24 Hour Fitness, San Ramon, CA, has been at the center of two legal matters of late: a case involving overtime pay for its employees and a ruling by the National Labor Relations Board (NLRB).

Last Thursday, current and former employees of 24 Hour asked a California federal court to approve a $17.5 million settlement in a class-action lawsuit involving overtime pay, according to Law360.com. The settlement would resolve a case that centered on where the company could arbitrate individual disputes, the website reported.

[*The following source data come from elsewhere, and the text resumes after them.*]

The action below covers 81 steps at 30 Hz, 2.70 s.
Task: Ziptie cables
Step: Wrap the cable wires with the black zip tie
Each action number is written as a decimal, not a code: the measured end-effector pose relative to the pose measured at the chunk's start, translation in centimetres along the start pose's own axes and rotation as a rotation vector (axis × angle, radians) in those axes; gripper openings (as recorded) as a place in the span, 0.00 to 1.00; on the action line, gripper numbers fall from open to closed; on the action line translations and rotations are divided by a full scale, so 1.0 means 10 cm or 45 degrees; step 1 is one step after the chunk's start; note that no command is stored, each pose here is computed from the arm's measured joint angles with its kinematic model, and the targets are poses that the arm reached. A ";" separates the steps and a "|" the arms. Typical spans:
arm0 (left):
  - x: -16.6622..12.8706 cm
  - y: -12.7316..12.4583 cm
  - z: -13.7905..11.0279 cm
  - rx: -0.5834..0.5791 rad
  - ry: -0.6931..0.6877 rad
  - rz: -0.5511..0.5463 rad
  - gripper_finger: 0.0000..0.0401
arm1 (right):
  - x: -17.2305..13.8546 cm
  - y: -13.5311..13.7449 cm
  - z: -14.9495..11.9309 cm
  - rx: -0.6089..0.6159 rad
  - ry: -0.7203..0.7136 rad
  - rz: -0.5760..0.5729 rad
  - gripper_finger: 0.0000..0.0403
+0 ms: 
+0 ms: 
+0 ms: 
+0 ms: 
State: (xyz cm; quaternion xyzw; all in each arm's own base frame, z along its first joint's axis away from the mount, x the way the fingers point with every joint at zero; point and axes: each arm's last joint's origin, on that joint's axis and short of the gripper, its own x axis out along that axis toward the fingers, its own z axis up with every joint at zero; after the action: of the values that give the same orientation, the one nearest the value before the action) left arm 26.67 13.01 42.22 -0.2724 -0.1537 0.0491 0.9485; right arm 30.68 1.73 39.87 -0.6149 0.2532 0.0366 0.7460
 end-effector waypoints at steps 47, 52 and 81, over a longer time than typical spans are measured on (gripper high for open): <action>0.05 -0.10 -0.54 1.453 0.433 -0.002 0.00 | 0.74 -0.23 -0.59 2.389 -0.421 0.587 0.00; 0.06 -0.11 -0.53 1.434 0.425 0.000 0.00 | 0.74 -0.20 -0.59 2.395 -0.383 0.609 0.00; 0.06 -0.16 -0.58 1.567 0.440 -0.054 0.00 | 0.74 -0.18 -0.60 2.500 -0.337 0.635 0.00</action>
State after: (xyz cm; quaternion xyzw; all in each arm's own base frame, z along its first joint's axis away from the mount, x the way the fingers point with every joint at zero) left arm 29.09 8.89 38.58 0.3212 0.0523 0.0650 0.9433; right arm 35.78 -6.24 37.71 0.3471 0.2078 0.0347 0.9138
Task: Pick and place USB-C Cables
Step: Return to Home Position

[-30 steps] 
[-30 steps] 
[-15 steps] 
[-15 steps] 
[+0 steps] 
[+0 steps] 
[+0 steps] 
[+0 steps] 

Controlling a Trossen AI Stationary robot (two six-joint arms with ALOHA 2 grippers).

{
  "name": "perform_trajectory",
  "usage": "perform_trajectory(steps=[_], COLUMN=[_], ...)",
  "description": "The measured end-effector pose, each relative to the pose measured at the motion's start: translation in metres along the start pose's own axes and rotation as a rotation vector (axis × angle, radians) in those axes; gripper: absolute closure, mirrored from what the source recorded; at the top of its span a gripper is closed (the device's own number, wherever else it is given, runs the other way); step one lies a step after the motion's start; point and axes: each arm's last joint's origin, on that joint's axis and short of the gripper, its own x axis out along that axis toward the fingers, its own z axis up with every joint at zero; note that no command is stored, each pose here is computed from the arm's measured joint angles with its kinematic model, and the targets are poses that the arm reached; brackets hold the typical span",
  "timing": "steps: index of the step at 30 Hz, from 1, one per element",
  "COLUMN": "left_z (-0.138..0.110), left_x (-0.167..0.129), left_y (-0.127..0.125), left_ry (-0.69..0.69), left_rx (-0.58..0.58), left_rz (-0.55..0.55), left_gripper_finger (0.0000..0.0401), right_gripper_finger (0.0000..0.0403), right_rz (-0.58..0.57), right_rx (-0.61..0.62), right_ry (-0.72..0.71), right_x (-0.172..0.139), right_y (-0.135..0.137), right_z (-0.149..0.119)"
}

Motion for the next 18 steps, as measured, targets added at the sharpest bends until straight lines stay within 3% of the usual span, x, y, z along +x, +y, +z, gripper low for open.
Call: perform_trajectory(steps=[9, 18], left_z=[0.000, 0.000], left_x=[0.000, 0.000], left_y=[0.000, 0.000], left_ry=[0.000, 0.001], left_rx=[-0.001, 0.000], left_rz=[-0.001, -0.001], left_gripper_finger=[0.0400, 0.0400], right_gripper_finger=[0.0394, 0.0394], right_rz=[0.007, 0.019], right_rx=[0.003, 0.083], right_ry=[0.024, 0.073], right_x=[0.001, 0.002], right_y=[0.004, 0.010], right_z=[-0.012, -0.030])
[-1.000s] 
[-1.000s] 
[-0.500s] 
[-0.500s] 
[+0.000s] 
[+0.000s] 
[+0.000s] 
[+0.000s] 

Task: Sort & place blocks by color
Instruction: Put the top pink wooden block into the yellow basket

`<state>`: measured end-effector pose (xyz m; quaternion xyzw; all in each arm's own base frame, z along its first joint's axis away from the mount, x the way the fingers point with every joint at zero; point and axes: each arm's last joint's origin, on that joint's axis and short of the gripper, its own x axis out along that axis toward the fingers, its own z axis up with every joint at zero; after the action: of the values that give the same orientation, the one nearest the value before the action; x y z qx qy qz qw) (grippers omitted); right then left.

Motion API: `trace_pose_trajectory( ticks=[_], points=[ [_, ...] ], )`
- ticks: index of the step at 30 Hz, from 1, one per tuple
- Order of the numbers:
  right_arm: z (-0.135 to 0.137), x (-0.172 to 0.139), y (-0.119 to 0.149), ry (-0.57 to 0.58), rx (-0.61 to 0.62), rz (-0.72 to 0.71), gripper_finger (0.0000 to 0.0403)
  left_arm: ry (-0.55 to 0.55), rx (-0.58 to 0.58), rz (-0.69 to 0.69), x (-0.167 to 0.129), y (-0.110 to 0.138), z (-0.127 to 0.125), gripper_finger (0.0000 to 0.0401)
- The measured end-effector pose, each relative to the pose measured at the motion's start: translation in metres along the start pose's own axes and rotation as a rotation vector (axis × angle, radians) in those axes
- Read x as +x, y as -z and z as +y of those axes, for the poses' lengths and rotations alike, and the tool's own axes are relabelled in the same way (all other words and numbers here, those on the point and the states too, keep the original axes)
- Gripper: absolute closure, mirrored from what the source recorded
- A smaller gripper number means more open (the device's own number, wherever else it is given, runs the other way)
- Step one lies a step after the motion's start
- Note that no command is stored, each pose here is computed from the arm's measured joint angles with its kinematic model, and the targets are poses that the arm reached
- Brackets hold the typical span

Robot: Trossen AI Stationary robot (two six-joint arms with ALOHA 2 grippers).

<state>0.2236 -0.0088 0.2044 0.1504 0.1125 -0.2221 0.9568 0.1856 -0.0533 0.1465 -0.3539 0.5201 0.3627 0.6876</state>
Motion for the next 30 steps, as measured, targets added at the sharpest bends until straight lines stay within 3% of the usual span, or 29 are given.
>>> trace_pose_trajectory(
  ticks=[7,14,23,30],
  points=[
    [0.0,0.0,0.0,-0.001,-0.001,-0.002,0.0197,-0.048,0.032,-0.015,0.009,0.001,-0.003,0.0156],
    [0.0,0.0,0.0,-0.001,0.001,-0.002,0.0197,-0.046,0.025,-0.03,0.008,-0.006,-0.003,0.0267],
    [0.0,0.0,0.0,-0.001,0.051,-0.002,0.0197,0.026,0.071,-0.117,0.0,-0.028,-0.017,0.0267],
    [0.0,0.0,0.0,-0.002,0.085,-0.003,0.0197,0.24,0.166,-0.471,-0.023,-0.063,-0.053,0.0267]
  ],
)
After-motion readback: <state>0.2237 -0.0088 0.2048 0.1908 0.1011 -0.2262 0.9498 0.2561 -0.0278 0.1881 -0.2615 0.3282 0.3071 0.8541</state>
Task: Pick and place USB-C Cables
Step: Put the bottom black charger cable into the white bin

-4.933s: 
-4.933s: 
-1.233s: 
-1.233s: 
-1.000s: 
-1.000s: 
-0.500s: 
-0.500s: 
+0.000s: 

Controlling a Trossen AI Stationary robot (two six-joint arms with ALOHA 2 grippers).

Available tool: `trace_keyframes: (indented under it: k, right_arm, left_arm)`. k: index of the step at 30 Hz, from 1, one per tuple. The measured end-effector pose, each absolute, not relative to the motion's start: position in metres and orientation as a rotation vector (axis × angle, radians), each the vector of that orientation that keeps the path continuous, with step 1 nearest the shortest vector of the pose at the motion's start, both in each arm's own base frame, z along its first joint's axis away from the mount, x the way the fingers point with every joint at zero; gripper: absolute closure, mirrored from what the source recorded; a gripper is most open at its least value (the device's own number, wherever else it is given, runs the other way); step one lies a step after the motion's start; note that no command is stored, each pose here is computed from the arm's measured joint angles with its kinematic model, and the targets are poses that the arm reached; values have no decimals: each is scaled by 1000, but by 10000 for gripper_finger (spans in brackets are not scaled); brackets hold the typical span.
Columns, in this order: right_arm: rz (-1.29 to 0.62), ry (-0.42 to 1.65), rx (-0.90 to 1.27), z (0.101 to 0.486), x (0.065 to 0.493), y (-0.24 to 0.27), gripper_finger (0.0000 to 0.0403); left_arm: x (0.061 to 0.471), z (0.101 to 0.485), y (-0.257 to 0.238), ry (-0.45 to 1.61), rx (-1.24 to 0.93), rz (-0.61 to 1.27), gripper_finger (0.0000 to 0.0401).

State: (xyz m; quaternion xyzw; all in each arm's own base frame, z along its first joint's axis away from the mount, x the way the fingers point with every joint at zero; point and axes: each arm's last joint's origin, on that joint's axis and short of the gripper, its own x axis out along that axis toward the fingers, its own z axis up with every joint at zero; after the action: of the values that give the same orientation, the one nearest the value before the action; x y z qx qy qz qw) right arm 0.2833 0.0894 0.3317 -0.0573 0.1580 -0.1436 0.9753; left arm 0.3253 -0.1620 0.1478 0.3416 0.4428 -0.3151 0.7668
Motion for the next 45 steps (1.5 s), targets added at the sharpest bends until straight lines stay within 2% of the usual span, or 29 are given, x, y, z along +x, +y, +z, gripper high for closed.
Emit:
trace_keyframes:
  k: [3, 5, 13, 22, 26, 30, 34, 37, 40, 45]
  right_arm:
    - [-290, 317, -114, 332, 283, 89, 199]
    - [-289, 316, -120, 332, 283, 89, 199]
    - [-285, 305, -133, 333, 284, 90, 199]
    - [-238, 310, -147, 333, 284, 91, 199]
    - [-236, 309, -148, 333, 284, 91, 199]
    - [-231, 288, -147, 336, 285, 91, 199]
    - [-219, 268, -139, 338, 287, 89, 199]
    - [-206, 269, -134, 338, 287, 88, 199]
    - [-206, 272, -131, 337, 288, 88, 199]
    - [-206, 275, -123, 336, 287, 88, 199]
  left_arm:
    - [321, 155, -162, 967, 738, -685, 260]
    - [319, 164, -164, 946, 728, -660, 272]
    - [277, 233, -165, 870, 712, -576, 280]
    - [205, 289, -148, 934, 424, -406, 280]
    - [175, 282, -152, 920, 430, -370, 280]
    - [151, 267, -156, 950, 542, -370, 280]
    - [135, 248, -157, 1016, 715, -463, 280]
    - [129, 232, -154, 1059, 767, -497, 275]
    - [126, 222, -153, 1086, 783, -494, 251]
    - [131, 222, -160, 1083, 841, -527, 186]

The proposed settlement amounts to more than $20,000 for each of the 862 plaintiffs in the case (Beauperthuy et al v. 24 Hour Fitness USA Inc. et al), which was filed in 2006 against 24 Hour and Sports & Fitness Clubs of America Inc., making claims based on the Fair Labor Standards Act on behalf of non-California managers and personal trainers. The trainers alleged that 24 Hour required them to work off-the-clock and failed to pay them overtime, according to the Law360.com report, while the managers claimed that they were misclassified as exempt employees and also were owed overtime.

In a separate case, 24 Hour recently appealed a ruling made last November by an administrative law judge with the NLRB. Judge William J. Schmidt ruled that 24 Hour committed unfair labor practices by maintaining and enforcing a mandatory arbitration agreement for its new hires that waved their rights to participate in collective or class-action lawsuits or arbitrations with 24 Hour—a violation of the National Labor Relations Act—and prohibiting employees from discussing their claims with co-workers. Schmidt ordered 24 Hour to remove the prohibition against class or collective actions from its employee handbook and to notify all employees of the change.

In a brief filed last Thursday, 24 Hour states its employment agreement is lawful under the act because the agreement is not a mandatory condition of employment. 24 Hour pursued enforcement of the individual arbitration clause in at least eight lawsuits filed by employees at several California facilities alleging discrimination and wage and hour violations, according to the NLRB.

24 Hour declined comment on both cases.